The reference line is \(y = b_o + b_1 z\), where the slope and intercept are calculated as:

\(b_1 = \frac{y_{0.75} - y_{0.25}}{z_{0.75} - z_{0.25}}\)

\(b_0 = y_{0.25} - b_1 \, z_{0.25}\)

Here, \(z_{0.25}\) and \(z_{0.75}\) are the first and third quartiles of the theoretical standard normal distribution, while \(y_{0.25}\) and \(y_{0.75}\) are the corresponding quartiles of the sample.

In R

# Compute quartiles
z25 <- qnorm(0.25)
z75 <- qnorm(0.75)
y25 <- quantile(y, 0.25)
y75<- quantile(y, 0.75)

# Compute line parameters
b1 <- (y75 - y25) / (z75 - z25)
b0 <- y25 - b1 * z25

# Make QQ plot
plot(z_i, y_sorted,
     xlab = "Theoretical Quantiles", 
     ylab = "Sample Quantiles", 
     main = "Normal Q-Q Plot",
     pch = 1, col = "black")

# Add the quartile-based line
abline(b0, b1, col = "red")

The Q–Q plot shows clear deviations from the reference line, particularly in the upper tail, indicating that the data are not normally distributed and exhibit positive skewness. This conclusion is further supported by the histogram and boxplot, which display an asymmetric distribution of reaction times, with a long right tail and two outliers.

layout(mat = matrix(c(1,2), ncol = 1), heights = c(2, 8))

# Top: horizontal boxplot
par(mar = c(0, 4, 1, 2))
boxplot(y, horizontal = TRUE, axes = FALSE, 
        col = "lightgray", outline = TRUE)

# Bottom: histogram
par(mar = c(5, 4, 0, 2))
hist(y, main = "")

The normal Q–Q plot can be generated using the built-in R functions qqnorm() and qqline().

qqnorm(y)
qqline(y, col = "red")

We can also add a box‑plot for the sample quantiles to the right-side of the Q–Q plot as follows:

# Set up the plotting layout: 2 columns, first column wider
layout(matrix(c(1, 2), nrow = 1), widths = c(3, 0.6))

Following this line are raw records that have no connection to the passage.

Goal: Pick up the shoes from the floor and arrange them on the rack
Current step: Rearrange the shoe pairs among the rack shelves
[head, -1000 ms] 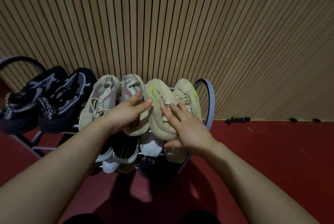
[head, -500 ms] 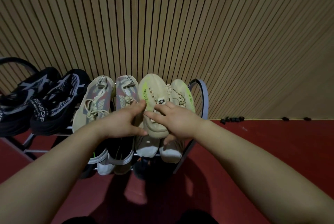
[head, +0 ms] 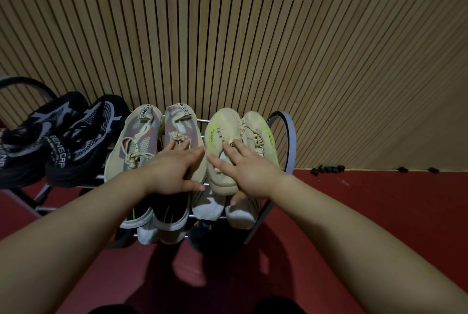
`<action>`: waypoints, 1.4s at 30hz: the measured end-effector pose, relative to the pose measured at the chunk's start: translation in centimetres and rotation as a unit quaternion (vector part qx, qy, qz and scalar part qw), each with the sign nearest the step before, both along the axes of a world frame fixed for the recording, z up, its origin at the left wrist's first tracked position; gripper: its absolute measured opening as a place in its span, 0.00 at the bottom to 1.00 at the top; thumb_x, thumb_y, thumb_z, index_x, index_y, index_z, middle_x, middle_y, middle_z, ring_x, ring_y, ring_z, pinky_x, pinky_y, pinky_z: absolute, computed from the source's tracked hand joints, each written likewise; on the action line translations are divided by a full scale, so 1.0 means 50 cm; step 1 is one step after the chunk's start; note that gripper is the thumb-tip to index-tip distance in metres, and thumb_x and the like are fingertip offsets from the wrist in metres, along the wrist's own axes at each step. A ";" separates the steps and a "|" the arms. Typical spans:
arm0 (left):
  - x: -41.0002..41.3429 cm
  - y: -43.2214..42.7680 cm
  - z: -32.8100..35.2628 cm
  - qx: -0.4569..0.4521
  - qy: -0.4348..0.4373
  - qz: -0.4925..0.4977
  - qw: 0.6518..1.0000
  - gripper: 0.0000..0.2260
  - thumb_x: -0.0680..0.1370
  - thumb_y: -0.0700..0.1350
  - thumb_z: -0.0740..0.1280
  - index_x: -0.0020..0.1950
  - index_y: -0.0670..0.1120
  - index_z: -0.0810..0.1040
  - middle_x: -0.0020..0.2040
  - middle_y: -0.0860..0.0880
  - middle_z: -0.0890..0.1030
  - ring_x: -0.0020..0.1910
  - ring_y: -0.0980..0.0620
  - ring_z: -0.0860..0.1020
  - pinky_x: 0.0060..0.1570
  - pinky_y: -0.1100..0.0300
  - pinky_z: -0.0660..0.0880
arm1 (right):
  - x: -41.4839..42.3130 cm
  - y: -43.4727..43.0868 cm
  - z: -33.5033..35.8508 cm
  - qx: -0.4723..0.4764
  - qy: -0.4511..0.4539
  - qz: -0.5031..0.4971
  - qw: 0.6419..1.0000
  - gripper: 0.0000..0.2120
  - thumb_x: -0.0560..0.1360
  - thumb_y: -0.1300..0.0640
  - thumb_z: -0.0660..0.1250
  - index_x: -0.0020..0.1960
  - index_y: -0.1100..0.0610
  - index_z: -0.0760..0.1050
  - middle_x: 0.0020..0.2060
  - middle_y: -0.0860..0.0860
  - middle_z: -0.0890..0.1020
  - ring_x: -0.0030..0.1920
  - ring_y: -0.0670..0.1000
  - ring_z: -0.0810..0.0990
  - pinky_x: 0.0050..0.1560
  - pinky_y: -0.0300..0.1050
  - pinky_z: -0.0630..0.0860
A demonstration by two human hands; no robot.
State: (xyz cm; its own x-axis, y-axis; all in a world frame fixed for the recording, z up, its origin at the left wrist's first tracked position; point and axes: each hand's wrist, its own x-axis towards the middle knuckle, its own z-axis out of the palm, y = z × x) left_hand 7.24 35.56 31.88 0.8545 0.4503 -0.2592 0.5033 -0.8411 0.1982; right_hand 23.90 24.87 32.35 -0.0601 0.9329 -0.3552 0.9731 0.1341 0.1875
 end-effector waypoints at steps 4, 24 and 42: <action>0.003 0.014 -0.011 0.048 0.062 -0.033 0.996 0.44 0.74 0.63 0.62 0.77 0.45 0.41 0.78 0.47 0.46 0.77 0.48 0.42 0.73 0.53 0.38 | 0.004 0.009 -0.008 -0.009 -0.003 0.027 1.000 0.49 0.73 0.39 0.64 0.77 0.60 0.38 0.77 0.60 0.46 0.76 0.59 0.45 0.75 0.52 0.52; 0.057 -0.032 -0.024 0.071 0.065 -0.016 0.995 0.51 0.70 0.71 0.58 0.76 0.42 0.37 0.78 0.43 0.40 0.76 0.46 0.40 0.73 0.49 0.36 | 0.049 -0.010 0.010 0.000 0.007 -0.097 0.995 0.52 0.70 0.28 0.58 0.77 0.58 0.37 0.77 0.56 0.42 0.77 0.53 0.40 0.68 0.52 0.25; 0.087 0.000 0.005 0.123 0.074 -0.073 0.987 0.48 0.69 0.72 0.59 0.77 0.42 0.49 0.78 0.45 0.55 0.76 0.49 0.53 0.73 0.55 0.45 | 0.049 0.032 0.021 -0.068 -0.057 -0.072 0.993 0.45 0.74 0.32 0.55 0.77 0.59 0.43 0.77 0.57 0.45 0.77 0.54 0.43 0.68 0.64 0.28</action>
State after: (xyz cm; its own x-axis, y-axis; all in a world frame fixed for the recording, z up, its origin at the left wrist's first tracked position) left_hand 11.59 35.54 32.14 0.8763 0.3893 -0.2838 0.3808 -0.9206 -0.0871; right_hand 26.35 26.47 33.38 0.1184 0.8718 -0.4753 0.9573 0.0270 0.2880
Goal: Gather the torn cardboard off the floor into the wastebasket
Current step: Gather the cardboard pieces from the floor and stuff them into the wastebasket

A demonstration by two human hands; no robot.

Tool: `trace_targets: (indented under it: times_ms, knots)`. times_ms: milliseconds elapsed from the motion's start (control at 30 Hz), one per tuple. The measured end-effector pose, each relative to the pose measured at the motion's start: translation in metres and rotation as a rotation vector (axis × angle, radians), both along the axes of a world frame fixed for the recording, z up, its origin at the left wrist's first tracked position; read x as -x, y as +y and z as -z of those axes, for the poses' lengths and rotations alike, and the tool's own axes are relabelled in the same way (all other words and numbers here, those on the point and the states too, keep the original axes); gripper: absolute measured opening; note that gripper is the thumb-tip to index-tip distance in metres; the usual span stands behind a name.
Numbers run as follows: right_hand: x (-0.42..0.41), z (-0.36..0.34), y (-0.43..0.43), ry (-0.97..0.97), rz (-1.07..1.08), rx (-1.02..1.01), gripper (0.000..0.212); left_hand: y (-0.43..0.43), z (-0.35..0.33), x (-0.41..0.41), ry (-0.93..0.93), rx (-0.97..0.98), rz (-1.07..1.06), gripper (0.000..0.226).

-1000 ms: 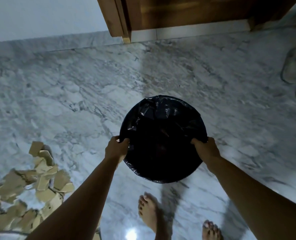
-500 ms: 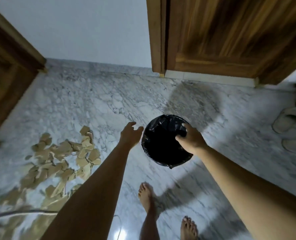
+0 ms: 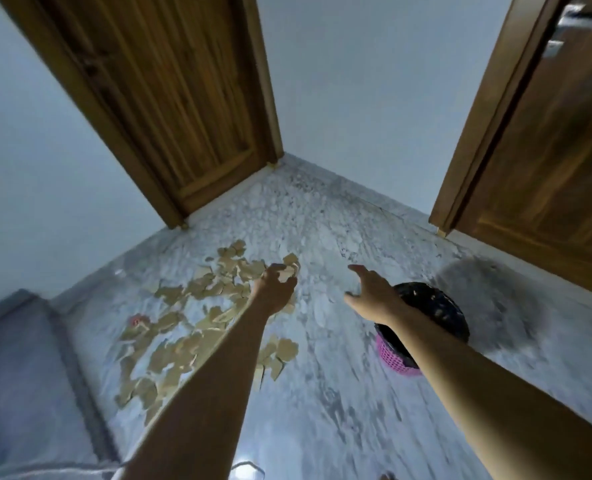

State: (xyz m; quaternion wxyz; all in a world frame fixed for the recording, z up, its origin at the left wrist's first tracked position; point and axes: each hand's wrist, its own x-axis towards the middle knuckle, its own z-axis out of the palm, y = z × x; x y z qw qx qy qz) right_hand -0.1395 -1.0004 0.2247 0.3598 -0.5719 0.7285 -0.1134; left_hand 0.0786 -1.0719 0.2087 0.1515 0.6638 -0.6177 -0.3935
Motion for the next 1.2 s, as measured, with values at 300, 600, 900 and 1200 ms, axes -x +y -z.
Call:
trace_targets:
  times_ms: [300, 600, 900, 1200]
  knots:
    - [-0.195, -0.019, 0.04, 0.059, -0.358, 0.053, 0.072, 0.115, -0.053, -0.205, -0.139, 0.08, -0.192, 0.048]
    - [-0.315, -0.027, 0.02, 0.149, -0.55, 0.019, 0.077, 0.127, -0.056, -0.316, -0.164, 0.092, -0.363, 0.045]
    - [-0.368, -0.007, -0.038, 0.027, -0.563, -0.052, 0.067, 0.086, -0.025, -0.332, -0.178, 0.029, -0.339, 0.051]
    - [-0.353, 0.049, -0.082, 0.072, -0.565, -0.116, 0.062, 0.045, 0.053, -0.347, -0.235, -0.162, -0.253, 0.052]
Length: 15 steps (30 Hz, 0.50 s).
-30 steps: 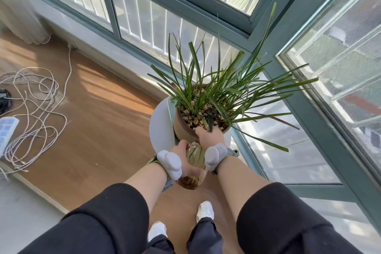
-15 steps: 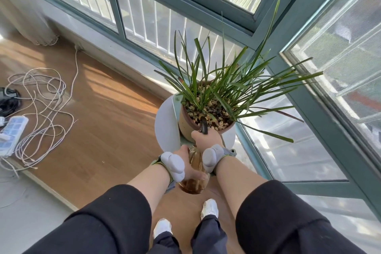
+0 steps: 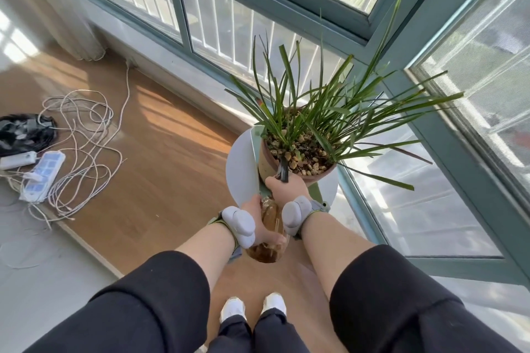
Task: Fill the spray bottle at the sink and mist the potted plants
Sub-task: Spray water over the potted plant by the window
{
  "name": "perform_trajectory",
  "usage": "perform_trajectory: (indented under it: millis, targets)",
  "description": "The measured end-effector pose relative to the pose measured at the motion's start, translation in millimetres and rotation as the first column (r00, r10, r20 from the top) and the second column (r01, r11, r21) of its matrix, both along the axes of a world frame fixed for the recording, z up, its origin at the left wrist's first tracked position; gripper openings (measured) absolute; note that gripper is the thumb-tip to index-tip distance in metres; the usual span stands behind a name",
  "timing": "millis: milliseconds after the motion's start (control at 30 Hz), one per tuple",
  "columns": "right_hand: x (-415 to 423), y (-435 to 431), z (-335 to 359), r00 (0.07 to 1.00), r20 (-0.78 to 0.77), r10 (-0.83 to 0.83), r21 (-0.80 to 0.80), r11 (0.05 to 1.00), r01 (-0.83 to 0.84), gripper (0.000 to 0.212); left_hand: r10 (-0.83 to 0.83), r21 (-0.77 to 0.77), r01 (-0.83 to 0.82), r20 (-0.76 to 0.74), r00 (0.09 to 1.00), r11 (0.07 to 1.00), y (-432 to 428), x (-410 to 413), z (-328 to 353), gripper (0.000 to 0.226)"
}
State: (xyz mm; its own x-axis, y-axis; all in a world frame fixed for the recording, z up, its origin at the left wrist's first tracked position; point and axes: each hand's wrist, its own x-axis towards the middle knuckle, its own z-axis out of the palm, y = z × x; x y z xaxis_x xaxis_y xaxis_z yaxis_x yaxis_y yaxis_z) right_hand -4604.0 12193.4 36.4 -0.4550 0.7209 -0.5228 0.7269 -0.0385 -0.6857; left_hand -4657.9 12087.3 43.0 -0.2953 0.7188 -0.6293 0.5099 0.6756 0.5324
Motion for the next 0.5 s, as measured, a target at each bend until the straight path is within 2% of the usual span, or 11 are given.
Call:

# Set margins for both plots
par(mar = c(5, 4, 4, 1))

# Create Q-Q plot
qqnorm(y)
qqline(y, col = "red")

# Set margins for boxplot (reduce left margin)
par(mar = c(5, 1, 4, 2))

# Create boxplot on the right
boxplot(y, yaxt = "n", frame = FALSE, ylim = range(y))

References

Cunnane, C. 1978. “Unbiased Plotting Positions — a Review.” Journal of Hydrology 37 (3): 205–22. https://doi.org/10.1016/0022-1694(78)90017-3.

Hazen, A. 1914. “Storage to Be Provided in Impounding Reservoirs for Municipal Water Supply.” Trans. Amer. Soc. Civ. Eng. Pap 1308 (77): 1547–50.